RECORDS PROVIDED —
BEGIN
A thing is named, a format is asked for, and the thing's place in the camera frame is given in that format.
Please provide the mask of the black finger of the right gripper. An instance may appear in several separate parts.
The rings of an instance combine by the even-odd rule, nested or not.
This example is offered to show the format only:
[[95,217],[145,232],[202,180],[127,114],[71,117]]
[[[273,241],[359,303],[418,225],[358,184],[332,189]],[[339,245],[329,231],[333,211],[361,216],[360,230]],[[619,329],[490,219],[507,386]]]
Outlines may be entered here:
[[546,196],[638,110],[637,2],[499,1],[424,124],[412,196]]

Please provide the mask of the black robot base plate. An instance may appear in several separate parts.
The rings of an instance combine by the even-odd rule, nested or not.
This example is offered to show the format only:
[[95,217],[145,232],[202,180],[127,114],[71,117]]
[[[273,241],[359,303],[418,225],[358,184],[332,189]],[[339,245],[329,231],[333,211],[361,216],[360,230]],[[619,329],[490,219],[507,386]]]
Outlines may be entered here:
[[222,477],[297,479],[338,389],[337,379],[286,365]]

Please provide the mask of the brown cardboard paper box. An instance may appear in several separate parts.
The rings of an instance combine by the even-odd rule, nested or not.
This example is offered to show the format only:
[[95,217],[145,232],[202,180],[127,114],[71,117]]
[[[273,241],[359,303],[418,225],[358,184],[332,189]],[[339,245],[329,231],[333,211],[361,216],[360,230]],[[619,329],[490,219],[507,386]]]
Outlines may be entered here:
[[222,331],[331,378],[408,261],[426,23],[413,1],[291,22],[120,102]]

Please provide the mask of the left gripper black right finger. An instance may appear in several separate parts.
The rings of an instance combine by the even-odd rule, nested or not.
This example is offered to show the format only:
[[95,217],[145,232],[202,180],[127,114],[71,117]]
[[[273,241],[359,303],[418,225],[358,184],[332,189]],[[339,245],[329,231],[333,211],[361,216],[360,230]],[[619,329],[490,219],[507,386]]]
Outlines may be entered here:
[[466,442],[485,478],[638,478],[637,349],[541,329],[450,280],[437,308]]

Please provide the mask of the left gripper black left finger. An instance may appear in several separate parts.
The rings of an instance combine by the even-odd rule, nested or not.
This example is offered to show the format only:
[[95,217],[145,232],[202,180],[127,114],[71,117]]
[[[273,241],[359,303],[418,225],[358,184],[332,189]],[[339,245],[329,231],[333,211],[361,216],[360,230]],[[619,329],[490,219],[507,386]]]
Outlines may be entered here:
END
TASK OBJECTIVE —
Could the entries above be output once more, exactly as they are?

RESULT —
A thing is named, a format is asked for, and the thing's place in the camera frame is given in that format.
Please provide the mask of the black finger of the right gripper. An instance may appear in several separate parts.
The rings of an instance combine by the even-odd rule, nested or not.
This example is offered to show the format only:
[[95,217],[145,232],[202,180],[127,114],[71,117]]
[[[273,241],[359,303],[418,225],[358,184],[332,189]],[[339,245],[329,231],[333,211],[361,216],[360,230]],[[619,329],[490,219],[507,386]]]
Outlines may be entered here:
[[546,196],[638,110],[637,2],[499,1],[424,124],[412,196]]

Please provide the mask of the black robot base plate. An instance may appear in several separate parts.
The rings of an instance combine by the even-odd rule, nested or not.
This example is offered to show the format only:
[[95,217],[145,232],[202,180],[127,114],[71,117]]
[[[273,241],[359,303],[418,225],[358,184],[332,189]],[[339,245],[329,231],[333,211],[361,216],[360,230]],[[619,329],[490,219],[507,386]]]
Outlines may be entered here:
[[222,477],[297,479],[338,389],[337,379],[286,365]]

Please provide the mask of the brown cardboard paper box. An instance may appear in several separate parts.
The rings of an instance combine by the even-odd rule, nested or not.
This example is offered to show the format only:
[[95,217],[145,232],[202,180],[127,114],[71,117]]
[[[273,241],[359,303],[418,225],[358,184],[332,189]],[[339,245],[329,231],[333,211],[361,216],[360,230]],[[619,329],[490,219],[507,386]]]
Outlines may be entered here:
[[222,331],[331,378],[408,261],[426,23],[413,1],[291,22],[120,102]]

Please provide the mask of the left gripper black right finger. An instance may appear in several separate parts.
The rings of an instance combine by the even-odd rule, nested or not.
This example is offered to show the format only:
[[95,217],[145,232],[202,180],[127,114],[71,117]]
[[[273,241],[359,303],[418,225],[358,184],[332,189]],[[339,245],[329,231],[333,211],[361,216],[360,230]],[[619,329],[490,219],[507,386]]]
Outlines may be entered here:
[[466,442],[485,478],[638,478],[637,349],[541,329],[450,280],[437,308]]

Please provide the mask of the left gripper black left finger. An instance may appear in several separate parts.
The rings of an instance combine by the even-odd rule, nested or not.
This example is offered to show the format only:
[[95,217],[145,232],[202,180],[127,114],[71,117]]
[[[273,241],[359,303],[418,225],[358,184],[332,189]],[[339,245],[329,231],[333,211],[361,216],[360,230]],[[619,329],[490,219],[507,386]]]
Outlines may be entered here:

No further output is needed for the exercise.